Instructions to follow: Please read the records below and return each line holding the string "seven".

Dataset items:

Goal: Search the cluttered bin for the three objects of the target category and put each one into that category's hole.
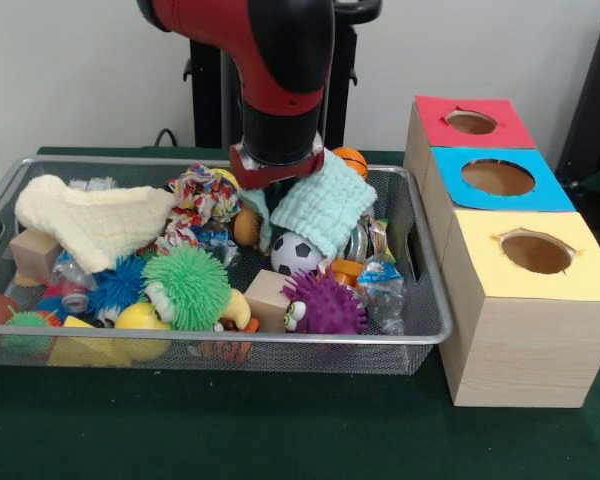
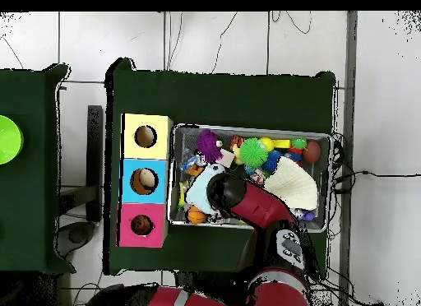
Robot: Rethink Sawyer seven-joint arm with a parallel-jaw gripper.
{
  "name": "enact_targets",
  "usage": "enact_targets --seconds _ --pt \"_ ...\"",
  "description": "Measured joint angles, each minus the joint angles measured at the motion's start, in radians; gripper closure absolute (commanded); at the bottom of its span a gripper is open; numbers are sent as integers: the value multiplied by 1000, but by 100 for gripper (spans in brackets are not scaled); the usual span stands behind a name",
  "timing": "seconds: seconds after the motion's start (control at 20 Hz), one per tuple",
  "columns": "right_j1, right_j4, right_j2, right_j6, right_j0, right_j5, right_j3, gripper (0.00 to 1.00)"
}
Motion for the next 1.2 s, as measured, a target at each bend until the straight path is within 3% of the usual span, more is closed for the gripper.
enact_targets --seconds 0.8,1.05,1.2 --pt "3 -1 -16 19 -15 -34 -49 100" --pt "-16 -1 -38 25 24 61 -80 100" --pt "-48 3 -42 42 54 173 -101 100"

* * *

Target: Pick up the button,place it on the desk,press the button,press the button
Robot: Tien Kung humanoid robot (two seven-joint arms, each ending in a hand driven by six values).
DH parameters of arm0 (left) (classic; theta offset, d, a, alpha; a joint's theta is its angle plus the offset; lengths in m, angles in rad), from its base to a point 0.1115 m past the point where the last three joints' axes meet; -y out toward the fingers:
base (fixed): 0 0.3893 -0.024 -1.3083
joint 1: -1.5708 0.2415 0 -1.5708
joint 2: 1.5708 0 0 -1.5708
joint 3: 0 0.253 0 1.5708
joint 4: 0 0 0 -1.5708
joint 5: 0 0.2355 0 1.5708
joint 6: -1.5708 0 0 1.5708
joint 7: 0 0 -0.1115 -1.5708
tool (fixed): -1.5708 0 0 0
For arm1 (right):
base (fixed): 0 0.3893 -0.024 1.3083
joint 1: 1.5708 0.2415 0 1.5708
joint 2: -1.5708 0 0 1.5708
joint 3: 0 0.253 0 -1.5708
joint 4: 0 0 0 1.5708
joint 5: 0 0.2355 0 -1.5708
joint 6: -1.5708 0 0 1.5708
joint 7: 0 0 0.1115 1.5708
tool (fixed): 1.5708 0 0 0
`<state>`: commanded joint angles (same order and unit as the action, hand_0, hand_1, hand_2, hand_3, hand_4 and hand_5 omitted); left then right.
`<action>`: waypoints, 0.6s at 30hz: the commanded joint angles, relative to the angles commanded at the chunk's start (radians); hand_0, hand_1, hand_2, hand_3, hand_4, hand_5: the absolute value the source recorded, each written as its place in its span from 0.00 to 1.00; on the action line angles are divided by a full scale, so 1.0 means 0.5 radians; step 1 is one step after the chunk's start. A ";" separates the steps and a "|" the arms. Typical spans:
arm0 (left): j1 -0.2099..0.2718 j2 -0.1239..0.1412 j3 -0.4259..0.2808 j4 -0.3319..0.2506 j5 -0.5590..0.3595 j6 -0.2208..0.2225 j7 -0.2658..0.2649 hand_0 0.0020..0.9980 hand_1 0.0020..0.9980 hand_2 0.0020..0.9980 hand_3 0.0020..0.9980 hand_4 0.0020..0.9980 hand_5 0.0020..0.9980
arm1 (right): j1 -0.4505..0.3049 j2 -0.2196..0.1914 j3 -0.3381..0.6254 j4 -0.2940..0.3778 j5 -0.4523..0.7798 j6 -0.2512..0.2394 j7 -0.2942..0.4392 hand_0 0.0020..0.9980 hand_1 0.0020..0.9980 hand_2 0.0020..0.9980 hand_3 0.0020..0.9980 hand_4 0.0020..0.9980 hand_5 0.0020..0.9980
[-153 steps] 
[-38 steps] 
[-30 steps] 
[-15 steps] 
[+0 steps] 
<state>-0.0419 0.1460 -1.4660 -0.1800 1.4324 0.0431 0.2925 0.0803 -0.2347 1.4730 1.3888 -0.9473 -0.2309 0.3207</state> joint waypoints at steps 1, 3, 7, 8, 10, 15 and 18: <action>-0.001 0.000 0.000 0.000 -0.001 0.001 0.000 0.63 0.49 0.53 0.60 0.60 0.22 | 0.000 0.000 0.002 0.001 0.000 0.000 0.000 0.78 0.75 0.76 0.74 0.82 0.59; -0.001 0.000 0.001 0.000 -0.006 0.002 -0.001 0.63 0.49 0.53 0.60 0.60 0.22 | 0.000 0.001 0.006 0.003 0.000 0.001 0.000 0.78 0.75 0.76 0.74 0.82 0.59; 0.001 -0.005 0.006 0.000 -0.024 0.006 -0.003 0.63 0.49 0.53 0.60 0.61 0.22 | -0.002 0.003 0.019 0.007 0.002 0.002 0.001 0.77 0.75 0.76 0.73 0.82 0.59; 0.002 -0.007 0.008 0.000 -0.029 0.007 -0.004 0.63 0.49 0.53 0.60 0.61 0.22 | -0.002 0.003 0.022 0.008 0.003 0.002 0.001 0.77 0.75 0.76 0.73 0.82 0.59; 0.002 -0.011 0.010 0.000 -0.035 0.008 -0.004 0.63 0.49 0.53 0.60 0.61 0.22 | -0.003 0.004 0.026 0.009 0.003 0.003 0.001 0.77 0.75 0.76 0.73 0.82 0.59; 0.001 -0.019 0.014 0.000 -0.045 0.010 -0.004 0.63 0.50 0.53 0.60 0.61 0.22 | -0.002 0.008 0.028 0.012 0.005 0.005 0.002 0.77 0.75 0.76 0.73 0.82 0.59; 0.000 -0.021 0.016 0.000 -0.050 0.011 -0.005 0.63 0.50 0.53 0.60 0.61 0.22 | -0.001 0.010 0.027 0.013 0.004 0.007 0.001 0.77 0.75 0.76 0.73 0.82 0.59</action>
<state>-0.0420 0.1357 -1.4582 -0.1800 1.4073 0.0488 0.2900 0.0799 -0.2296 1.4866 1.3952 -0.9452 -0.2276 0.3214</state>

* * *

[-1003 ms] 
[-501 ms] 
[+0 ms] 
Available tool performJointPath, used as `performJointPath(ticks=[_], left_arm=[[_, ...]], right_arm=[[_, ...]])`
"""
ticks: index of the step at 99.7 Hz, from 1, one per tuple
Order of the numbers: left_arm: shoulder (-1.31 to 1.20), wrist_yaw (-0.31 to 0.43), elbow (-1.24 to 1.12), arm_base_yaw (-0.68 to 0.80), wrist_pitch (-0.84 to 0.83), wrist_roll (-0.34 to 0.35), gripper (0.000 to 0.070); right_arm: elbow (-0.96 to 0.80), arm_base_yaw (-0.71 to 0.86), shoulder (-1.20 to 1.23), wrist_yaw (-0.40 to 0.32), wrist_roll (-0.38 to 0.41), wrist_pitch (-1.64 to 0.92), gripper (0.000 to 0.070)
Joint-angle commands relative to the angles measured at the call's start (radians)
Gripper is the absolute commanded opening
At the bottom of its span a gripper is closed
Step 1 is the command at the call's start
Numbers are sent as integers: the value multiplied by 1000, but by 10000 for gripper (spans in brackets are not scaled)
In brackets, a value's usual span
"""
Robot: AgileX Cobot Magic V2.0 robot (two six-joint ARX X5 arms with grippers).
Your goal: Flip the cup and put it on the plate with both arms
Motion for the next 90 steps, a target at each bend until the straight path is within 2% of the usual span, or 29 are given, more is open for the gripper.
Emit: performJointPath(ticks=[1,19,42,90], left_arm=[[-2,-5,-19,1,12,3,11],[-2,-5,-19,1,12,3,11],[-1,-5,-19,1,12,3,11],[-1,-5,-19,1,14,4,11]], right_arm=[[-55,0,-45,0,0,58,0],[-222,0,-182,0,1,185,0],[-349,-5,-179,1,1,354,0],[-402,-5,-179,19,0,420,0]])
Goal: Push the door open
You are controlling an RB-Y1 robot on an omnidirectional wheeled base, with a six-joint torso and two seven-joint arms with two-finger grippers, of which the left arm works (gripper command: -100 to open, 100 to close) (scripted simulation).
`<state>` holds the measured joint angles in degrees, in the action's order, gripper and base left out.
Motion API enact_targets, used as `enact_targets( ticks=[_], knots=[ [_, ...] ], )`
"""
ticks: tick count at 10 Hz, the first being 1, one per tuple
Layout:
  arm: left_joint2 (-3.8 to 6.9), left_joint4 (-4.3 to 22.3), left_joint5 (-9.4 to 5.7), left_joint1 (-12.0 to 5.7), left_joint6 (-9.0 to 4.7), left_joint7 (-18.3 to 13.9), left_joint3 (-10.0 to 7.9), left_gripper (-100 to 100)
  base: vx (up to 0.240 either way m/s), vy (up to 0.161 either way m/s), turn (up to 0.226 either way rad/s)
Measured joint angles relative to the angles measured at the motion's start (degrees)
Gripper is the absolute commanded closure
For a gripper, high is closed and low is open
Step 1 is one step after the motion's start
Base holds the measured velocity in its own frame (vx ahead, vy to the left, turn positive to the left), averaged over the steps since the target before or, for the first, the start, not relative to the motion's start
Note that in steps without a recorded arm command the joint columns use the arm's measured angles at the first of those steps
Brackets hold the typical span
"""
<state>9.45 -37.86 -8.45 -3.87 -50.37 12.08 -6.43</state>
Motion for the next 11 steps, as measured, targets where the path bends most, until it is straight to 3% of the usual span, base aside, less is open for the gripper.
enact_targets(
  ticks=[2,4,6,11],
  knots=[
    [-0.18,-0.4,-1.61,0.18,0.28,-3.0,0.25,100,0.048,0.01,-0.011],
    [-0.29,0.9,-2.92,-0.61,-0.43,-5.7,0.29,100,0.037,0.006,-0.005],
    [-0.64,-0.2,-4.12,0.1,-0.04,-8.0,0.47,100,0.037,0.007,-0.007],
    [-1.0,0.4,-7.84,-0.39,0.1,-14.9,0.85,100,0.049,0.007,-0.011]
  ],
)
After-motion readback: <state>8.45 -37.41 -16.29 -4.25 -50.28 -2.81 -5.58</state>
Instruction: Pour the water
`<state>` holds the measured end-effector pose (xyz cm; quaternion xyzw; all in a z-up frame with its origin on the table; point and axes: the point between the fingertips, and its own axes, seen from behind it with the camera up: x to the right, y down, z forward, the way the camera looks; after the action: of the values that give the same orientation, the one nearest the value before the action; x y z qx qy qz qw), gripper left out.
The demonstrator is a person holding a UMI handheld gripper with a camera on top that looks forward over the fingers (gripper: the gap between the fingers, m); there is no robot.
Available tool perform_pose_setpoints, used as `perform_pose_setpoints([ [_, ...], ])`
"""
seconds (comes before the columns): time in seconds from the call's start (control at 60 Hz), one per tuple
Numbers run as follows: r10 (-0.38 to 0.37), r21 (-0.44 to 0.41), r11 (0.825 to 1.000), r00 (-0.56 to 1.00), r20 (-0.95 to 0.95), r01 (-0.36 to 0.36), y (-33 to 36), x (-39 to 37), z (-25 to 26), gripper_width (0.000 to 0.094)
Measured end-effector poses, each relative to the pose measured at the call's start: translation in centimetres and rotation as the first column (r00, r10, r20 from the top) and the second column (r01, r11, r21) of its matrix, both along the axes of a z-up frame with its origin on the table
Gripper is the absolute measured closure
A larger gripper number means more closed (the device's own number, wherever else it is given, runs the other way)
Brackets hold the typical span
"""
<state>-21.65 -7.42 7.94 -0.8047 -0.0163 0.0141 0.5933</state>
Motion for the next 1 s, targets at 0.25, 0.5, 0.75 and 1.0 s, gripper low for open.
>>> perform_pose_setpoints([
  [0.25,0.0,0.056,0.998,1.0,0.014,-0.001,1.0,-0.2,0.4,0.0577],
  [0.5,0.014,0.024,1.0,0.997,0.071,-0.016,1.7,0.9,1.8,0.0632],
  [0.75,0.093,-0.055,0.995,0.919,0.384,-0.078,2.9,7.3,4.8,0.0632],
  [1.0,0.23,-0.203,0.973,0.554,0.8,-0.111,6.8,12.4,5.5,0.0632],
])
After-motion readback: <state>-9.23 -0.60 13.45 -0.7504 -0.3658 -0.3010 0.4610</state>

Written response:
Robot: Rethink Sawyer seven-joint arm with a parallel-jaw gripper.
Robot: Tien Kung humanoid robot (two seven-joint arms, each ending in a hand driven by six values).
You are controlling an RB-Y1 robot on an omnidirectional wheeled base, with a six-joint torso and two seven-joint arms with two-finger grippers, of which the left arm works (gripper command: -100 to open, 100 to close) (scripted simulation).

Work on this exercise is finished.